> [EXERCISE REQUIREMENTS] Scan the records below for the line with "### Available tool" and the line with "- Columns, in". Repeat those two lines and every line between them exactly, and nothing else.
----
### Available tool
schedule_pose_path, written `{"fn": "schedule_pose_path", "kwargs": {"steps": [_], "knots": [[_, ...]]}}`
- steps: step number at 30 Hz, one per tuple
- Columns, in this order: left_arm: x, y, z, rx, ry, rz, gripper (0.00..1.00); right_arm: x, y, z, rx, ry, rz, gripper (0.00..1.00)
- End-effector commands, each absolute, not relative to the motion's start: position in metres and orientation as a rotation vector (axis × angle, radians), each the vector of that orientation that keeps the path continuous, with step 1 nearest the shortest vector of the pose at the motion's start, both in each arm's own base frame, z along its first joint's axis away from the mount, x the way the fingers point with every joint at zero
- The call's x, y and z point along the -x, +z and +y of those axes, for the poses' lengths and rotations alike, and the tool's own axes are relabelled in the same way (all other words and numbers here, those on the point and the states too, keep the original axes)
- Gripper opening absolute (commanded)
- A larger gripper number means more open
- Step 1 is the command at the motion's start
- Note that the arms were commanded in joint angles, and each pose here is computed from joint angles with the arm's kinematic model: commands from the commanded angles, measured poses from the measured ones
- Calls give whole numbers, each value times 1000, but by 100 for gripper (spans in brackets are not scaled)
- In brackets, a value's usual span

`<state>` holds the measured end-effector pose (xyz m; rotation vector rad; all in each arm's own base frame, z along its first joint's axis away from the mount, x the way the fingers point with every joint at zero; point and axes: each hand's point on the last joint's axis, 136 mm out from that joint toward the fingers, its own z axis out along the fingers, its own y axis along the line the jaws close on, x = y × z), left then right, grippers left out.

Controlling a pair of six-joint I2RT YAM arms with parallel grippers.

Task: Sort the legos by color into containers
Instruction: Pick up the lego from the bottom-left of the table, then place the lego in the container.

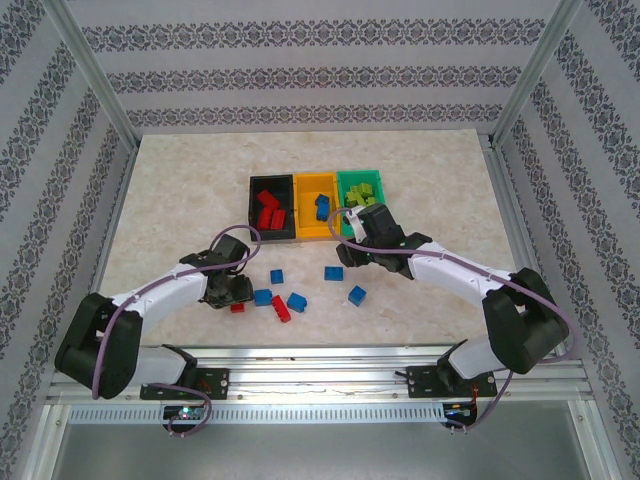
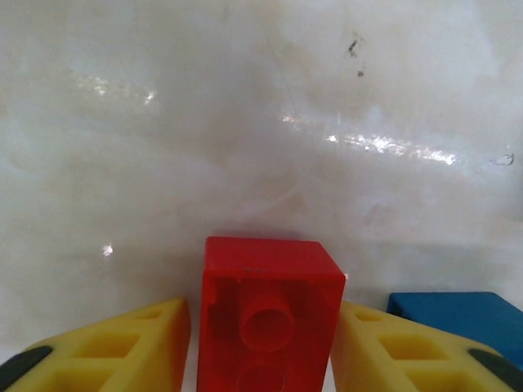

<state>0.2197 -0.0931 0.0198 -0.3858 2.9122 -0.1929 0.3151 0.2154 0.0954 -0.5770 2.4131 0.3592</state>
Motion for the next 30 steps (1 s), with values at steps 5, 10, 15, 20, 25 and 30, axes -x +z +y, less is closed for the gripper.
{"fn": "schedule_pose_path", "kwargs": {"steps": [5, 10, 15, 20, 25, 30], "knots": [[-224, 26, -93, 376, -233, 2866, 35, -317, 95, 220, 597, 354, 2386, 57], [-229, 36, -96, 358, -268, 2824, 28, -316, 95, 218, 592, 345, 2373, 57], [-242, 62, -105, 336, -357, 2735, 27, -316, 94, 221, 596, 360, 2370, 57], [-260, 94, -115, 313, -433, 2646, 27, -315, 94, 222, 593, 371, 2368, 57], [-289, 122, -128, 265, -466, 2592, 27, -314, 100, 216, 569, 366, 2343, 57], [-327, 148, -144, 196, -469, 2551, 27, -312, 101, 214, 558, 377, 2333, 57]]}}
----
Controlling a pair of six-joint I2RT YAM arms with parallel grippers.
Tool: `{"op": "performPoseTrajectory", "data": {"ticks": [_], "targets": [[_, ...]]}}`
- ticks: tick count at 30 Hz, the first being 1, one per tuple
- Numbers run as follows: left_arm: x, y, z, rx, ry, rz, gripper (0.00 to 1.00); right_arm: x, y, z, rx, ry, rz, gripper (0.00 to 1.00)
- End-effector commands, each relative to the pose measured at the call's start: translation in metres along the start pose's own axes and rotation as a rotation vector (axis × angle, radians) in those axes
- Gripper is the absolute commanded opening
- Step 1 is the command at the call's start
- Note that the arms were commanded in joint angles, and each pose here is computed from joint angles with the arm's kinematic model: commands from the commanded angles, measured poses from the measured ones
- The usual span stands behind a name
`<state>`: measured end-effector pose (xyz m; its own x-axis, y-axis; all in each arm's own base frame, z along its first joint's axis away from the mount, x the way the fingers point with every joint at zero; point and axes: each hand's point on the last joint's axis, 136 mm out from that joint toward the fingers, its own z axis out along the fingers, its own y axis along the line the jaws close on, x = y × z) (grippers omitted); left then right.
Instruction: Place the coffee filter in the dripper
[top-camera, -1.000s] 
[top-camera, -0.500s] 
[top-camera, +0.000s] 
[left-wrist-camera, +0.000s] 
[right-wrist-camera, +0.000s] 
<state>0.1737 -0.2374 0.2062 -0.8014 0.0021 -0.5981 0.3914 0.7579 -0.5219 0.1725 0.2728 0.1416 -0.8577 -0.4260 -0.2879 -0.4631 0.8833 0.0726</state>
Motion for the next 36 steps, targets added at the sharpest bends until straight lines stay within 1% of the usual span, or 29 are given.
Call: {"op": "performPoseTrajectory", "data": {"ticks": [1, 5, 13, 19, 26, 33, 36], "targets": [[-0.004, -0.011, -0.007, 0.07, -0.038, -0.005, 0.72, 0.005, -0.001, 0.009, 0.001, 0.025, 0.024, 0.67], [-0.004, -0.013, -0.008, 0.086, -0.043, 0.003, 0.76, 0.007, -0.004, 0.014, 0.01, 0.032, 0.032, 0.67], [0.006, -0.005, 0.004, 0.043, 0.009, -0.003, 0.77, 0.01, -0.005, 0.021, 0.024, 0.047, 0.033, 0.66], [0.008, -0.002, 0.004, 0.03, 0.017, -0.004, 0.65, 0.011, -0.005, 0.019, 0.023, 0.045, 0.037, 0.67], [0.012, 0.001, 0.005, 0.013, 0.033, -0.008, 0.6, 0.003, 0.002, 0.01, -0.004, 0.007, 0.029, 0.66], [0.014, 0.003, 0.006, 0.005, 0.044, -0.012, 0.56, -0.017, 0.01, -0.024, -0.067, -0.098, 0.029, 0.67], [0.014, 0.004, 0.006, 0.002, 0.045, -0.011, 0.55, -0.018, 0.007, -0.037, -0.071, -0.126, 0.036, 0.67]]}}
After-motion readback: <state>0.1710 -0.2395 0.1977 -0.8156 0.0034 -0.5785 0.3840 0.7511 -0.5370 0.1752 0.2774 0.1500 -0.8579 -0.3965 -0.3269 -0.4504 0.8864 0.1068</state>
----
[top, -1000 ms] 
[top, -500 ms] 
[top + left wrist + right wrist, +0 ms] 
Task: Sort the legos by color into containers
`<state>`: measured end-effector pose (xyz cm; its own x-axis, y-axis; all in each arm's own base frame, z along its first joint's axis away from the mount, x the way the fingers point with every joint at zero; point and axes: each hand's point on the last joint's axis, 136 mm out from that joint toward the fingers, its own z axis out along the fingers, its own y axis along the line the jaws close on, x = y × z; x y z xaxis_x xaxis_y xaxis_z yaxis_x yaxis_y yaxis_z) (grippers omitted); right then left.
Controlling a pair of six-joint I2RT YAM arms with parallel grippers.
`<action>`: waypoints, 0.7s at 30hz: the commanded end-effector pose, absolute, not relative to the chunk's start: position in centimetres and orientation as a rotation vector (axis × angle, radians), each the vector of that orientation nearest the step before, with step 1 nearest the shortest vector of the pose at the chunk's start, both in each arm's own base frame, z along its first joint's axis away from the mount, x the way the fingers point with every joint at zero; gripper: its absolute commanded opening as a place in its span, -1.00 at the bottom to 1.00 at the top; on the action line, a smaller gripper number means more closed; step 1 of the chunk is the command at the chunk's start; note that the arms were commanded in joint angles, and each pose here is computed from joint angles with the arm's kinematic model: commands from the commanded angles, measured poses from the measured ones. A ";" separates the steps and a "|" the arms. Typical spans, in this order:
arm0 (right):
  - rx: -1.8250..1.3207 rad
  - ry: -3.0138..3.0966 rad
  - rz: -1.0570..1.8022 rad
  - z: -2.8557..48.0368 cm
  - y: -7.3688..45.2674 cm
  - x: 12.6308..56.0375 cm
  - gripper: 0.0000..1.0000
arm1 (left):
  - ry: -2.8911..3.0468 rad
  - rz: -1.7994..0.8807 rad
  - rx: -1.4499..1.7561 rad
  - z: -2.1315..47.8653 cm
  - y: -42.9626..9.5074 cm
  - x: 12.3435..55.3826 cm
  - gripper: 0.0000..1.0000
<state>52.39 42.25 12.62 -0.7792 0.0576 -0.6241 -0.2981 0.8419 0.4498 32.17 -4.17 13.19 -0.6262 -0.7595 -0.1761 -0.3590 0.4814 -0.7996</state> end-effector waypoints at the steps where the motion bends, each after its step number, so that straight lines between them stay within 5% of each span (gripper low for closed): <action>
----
> [ANSWER SPACE]
### Available tool
schedule_pose_path, written `{"fn": "schedule_pose_path", "kwargs": {"steps": [_], "knots": [[_, ...]]}}`
- steps: step number at 30 Hz, one per tuple
- Columns, in this order: left_arm: x, y, z, rx, ry, rz, gripper (0.00..1.00); right_arm: x, y, z, rx, ry, rz, gripper (0.00..1.00)

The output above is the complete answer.